> _RECORDS SHOWN_:

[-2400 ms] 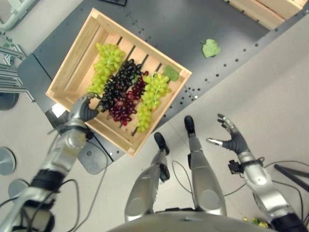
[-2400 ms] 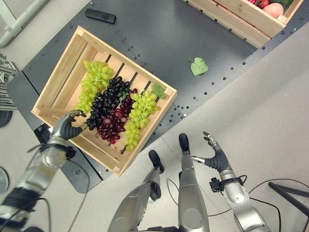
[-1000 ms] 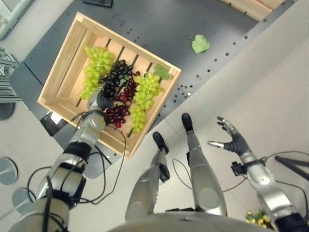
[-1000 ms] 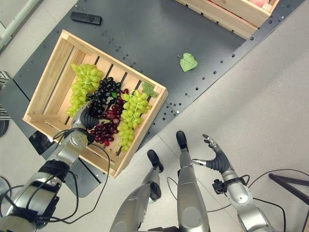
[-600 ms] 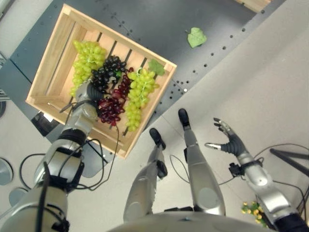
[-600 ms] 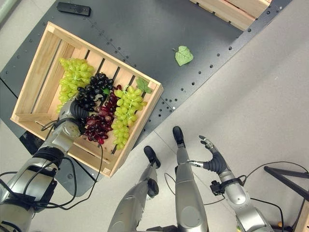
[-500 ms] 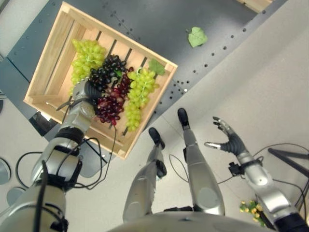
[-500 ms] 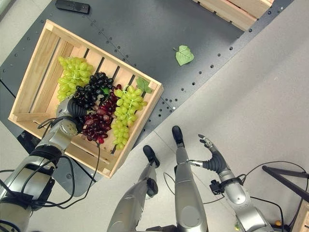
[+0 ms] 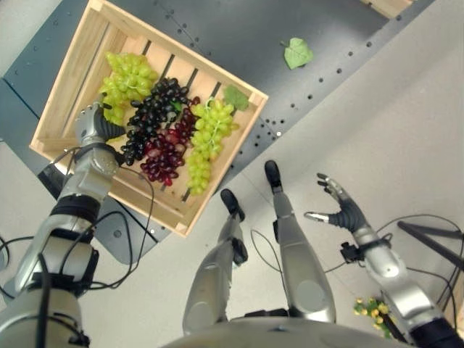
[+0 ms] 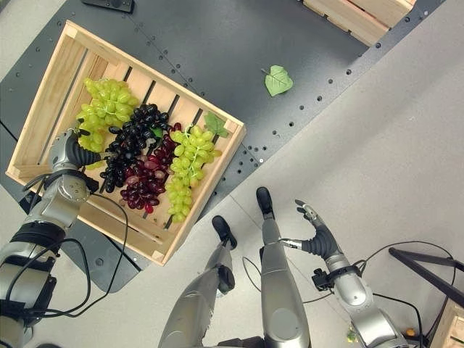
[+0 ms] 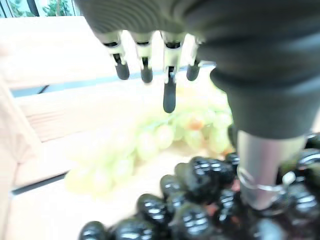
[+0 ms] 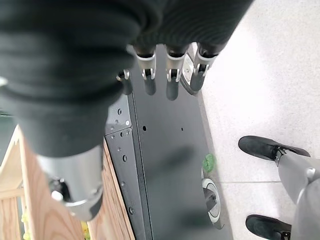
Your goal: Pick up the fruits from the basket on one side to the basket on the other side
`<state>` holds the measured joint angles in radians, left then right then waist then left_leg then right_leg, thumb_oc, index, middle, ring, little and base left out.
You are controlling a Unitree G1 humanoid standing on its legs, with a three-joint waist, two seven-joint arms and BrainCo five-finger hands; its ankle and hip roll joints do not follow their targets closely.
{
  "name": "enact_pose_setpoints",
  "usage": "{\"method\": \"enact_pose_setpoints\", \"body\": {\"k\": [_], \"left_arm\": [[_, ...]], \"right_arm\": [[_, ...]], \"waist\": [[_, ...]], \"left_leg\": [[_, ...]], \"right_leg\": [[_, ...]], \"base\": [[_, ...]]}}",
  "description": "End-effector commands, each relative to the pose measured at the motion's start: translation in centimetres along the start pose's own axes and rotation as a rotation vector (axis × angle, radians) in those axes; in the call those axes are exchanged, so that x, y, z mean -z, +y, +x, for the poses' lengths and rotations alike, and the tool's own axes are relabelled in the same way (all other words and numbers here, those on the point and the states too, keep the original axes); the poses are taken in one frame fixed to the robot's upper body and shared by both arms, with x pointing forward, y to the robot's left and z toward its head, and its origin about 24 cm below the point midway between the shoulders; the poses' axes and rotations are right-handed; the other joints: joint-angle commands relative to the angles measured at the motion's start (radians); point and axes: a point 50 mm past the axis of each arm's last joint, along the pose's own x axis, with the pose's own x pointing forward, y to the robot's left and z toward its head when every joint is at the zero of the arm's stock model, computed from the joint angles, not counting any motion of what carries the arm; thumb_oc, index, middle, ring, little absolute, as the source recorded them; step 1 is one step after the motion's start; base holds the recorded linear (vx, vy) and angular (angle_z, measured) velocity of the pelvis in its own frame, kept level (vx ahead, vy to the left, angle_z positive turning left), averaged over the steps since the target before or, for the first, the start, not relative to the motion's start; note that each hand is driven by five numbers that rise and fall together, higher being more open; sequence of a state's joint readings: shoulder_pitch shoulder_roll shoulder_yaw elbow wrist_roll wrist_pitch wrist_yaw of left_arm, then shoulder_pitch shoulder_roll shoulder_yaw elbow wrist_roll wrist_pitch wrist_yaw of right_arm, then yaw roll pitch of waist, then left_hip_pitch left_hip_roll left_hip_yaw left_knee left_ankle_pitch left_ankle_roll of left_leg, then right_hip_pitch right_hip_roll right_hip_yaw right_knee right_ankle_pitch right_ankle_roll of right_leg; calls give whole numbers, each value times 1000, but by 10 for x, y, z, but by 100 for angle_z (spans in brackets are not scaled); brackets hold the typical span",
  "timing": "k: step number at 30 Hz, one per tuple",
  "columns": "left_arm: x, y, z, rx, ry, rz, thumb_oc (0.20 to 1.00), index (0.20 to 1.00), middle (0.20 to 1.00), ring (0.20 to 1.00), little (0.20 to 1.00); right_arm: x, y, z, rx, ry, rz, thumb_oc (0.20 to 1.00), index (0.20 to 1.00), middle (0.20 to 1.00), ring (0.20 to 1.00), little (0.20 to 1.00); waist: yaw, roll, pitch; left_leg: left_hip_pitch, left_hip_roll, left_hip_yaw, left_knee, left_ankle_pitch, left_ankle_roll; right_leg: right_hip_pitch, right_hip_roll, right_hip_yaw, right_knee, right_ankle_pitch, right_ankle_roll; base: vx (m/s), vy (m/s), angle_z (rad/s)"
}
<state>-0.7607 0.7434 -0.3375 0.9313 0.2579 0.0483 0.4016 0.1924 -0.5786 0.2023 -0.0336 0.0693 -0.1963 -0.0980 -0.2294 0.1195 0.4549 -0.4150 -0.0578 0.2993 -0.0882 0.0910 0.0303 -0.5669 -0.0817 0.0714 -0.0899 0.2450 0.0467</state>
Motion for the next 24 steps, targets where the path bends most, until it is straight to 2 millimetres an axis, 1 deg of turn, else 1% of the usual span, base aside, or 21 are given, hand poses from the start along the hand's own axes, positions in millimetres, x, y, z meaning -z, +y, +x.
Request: {"method": "enact_pose_setpoints", "body": {"k": [1,2,3,5,6,7,8,9,10,11,13,14,15,16,17,18,19,22,23,24], "left_arm": [[7,14,8,-53,47,69,1000,1000,1000,1000,1000],[5,10,9,-38,55,67,1000,1000,1000,1000,1000],[-4,2,9,-9,42,56,1000,1000,1000,1000,1000],[-7,0,9,-6,43,42,1000,1000,1000,1000,1000],[-16,-7,7,9,21,23,1000,1000,1000,1000,1000],[-16,-7,7,9,21,23,1000,1000,1000,1000,1000],[-24,-13,5,20,-1,-4,1000,1000,1000,1000,1000],[-28,-17,4,28,-9,-19,1000,1000,1000,1000,1000],[-28,-17,4,28,-9,-19,1000,1000,1000,1000,1000],[-33,-25,-1,49,-37,-34,1000,1000,1000,1000,1000],[-36,-29,-4,57,-49,-49,1000,1000,1000,1000,1000],[-44,-36,-9,72,-78,-89,1000,1000,1000,1000,1000],[-44,-36,-9,72,-78,-89,1000,1000,1000,1000,1000],[-45,-41,-13,82,-79,-114,1000,1000,1000,1000,1000],[-52,-49,-19,98,-98,-149,1000,1000,1000,1000,1000],[-52,-49,-19,98,-98,-149,1000,1000,1000,1000,1000],[-59,-59,-27,122,-101,-226,1000,1000,1000,1000,1000],[-66,-70,-34,147,-97,-280,1000,1000,1000,1000,1000],[-72,-82,-44,189,-100,-325,1000,1000,1000,1000,1000],[-72,-82,-44,189,-100,-325,1000,1000,1000,1000,1000]], "right_arm": [[-8,-2,-6,5,-62,18,1000,1000,1000,1000,1000],[-8,-2,-6,2,-61,18,1000,1000,1000,1000,1000],[-8,-2,-6,4,-59,16,1000,1000,1000,1000,1000],[-8,-2,-7,7,-60,18,1000,1000,1000,1000,1000],[-8,-3,-8,12,-60,17,1000,1000,1000,1000,1000],[-8,-3,-8,13,-60,17,1000,1000,1000,1000,1000],[-7,-3,-9,21,-55,18,1000,1000,1000,1000,1000],[-6,-3,-9,25,-51,19,1000,1000,1000,1000,1000],[-6,-4,-9,25,-51,19,1000,1000,1000,1000,1000],[-6,-4,-9,32,-50,22,1000,1000,1000,1000,1000],[-6,-4,-10,34,-49,22,1000,1000,1000,1000,1000],[-6,-5,-10,38,-50,21,1000,1000,1000,1000,1000],[-6,-5,-10,38,-50,21,1000,1000,1000,1000,1000],[-5,-5,-10,42,-46,19,1000,1000,1000,1000,1000],[-5,-5,-10,45,-44,19,1000,1000,1000,1000,1000],[-5,-5,-10,45,-44,19,1000,1000,1000,1000,1000],[-4,-4,-10,48,-38,23,1000,1000,1000,1000,1000],[-2,-3,-10,54,-26,23,1000,1000,1000,1000,1000],[-2,-3,-9,55,-20,25,1000,1000,1000,1000,1000],[-2,-3,-9,55,-20,25,1000,1000,1000,1000,1000]], "waist": [[10,-46,-46],[8,-48,-46],[5,-50,-44],[4,-52,-43],[4,-53,-42],[4,-53,-42],[4,-52,-40],[4,-51,-39],[4,-51,-39],[5,-48,-37],[6,-45,-37],[9,-41,-37],[9,-41,-37],[9,-39,-37],[10,-38,-35],[10,-38,-35],[12,-36,-33],[11,-33,-31],[11,-33,-30],[11,-33,-30]], "left_leg": [[-46,8,-29,62,-24,-86],[-46,8,-29,61,-23,-86],[-46,8,-28,60,-23,-86],[-47,8,-27,59,-23,-85],[-46,8,-26,59,-24,-85],[-46,8,-25,59,-24,-85],[-45,7,-26,61,-26,-84],[-44,7,-26,62,-26,-84],[-44,7,-26,62,-26,-84],[-43,6,-26,65,-28,-84],[-43,5,-25,67,-29,-84],[-44,4,-26,68,-30,-83],[-44,4,-26,68,-30,-83],[-44,4,-26,67,-31,-83],[-45,3,-28,67,-30,-83],[-45,3,-28,67,-30,-83],[-44,2,-29,65,-29,-83],[-44,1,-30,64,-28,-83],[-43,1,-31,62,-27,-82],[-43,1,-31,62,-27,-82]], "right_leg": [[-9,-36,42,35,-47,117],[-9,-35,42,35,-47,117],[-11,-35,41,36,-47,117],[-13,-34,43,37,-47,118],[-14,-34,45,37,-46,118],[-14,-34,45,37,-46,118],[-13,-35,46,39,-48,118],[-12,-35,48,40,-49,117],[-12,-35,48,40,-49,117],[-11,-35,49,42,-50,116],[-12,-36,49,43,-51,116],[-12,-35,51,44,-53,115],[-12,-35,51,44,-53,115],[-12,-35,51,44,-53,115],[-12,-35,51,43,-53,114],[-12,-35,51,43,-53,114],[-11,-34,52,42,-53,114],[-11,-33,52,41,-53,113],[-11,-32,52,42,-53,112],[-11,-32,52,41,-53,112]], "base": [[0,0,0],[0,0,0],[0,0,0],[0,0,0],[0,0,0],[0,0,0],[0,0,0],[0,0,0],[0,0,0],[0,0,0],[0,0,0],[0,0,0],[0,0,0],[0,0,0],[0,0,0],[0,0,0],[0,0,0],[0,0,0],[0,0,0],[0,0,0]]}}
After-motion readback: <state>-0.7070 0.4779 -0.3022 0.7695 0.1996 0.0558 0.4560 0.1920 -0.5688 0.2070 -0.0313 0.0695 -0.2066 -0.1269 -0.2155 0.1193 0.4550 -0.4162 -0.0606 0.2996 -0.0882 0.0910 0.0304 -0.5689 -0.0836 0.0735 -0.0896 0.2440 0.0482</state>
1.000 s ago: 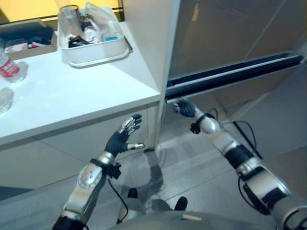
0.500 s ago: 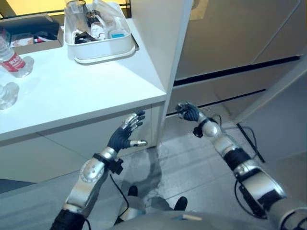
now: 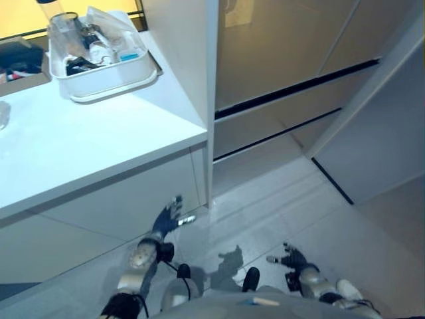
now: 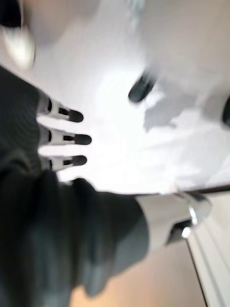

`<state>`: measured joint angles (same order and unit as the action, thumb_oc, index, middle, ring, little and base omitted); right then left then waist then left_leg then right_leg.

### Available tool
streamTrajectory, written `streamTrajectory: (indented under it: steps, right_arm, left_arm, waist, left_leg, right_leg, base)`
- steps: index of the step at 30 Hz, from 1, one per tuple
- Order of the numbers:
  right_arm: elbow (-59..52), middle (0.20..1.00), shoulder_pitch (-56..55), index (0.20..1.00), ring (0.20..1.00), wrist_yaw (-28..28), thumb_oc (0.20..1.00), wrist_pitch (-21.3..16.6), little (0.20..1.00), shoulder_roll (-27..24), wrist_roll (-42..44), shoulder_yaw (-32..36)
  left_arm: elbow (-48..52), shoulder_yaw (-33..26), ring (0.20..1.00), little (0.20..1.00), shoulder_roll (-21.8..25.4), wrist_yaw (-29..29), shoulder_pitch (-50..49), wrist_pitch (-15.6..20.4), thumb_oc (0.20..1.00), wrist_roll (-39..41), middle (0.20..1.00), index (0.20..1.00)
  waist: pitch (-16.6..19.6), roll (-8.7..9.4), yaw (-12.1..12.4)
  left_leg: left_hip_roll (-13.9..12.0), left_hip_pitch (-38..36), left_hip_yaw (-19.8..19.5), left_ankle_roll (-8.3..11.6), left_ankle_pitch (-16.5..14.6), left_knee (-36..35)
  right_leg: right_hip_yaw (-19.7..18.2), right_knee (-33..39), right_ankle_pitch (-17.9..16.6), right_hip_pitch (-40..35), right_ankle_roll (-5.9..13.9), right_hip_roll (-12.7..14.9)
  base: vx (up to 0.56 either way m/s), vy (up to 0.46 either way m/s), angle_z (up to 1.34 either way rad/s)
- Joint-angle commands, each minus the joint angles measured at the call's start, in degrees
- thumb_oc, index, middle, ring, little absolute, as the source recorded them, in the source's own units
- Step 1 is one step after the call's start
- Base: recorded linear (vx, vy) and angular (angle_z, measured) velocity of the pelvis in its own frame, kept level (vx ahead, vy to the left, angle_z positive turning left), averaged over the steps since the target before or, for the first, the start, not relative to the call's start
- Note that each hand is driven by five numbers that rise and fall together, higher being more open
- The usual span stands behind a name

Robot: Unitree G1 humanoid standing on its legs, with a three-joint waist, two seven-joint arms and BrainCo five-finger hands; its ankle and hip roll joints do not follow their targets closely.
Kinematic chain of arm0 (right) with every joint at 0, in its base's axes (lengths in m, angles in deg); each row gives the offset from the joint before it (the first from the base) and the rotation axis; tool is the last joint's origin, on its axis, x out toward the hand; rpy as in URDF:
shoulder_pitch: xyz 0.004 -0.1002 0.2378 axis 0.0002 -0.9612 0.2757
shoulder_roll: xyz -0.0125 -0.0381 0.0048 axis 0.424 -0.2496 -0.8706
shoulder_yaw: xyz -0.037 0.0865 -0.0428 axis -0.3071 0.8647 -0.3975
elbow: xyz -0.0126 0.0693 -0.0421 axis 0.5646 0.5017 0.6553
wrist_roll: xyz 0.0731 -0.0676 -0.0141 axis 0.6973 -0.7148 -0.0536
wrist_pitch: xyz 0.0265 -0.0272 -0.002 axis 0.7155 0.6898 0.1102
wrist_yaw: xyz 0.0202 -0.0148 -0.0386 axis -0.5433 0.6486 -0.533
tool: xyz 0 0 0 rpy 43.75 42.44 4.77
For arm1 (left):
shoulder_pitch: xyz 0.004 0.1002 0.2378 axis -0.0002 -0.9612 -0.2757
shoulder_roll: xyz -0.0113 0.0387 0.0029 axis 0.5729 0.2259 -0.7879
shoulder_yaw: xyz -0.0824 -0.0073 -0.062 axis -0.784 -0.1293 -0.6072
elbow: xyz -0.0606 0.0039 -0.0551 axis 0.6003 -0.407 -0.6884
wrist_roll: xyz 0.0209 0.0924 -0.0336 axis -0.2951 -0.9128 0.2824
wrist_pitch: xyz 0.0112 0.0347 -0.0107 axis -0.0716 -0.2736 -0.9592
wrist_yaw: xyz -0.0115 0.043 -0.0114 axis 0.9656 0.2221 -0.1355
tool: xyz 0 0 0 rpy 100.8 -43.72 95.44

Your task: Take the drinks into the refrigerator

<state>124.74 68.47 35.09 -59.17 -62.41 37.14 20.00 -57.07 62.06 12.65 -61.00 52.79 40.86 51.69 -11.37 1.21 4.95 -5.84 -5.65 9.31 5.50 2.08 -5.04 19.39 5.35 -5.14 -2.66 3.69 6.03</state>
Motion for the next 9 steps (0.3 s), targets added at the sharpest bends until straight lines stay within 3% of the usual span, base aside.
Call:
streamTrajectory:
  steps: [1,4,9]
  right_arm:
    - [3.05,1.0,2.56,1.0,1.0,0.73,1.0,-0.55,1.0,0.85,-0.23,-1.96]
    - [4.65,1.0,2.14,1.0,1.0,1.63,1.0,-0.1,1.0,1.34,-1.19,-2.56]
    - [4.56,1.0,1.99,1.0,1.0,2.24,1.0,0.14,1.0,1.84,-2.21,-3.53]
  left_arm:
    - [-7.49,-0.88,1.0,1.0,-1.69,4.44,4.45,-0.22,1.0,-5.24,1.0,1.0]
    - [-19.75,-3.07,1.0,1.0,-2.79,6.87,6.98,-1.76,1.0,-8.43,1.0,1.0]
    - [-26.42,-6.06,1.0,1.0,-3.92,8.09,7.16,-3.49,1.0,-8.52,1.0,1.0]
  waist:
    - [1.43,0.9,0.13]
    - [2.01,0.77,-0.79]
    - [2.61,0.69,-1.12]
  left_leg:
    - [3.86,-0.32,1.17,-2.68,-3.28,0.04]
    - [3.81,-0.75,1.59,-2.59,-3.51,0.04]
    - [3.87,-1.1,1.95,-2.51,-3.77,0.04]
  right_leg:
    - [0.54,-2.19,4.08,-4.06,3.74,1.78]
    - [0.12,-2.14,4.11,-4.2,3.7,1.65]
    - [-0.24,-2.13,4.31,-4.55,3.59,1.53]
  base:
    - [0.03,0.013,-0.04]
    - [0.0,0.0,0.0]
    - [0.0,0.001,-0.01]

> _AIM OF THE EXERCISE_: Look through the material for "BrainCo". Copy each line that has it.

> _RESULT BELOW_:
You are controlling a Unitree G1 humanoid standing on its legs, with a three-joint waist, two seven-joint arms and BrainCo five-finger hands; its ankle and hip roll joints do not follow their targets closely.
Robot: Unitree G1 humanoid standing on its legs, with a three-joint waist, two seven-joint arms and BrainCo five-finger hands; its ankle and hip roll joints do not follow their targets closely.

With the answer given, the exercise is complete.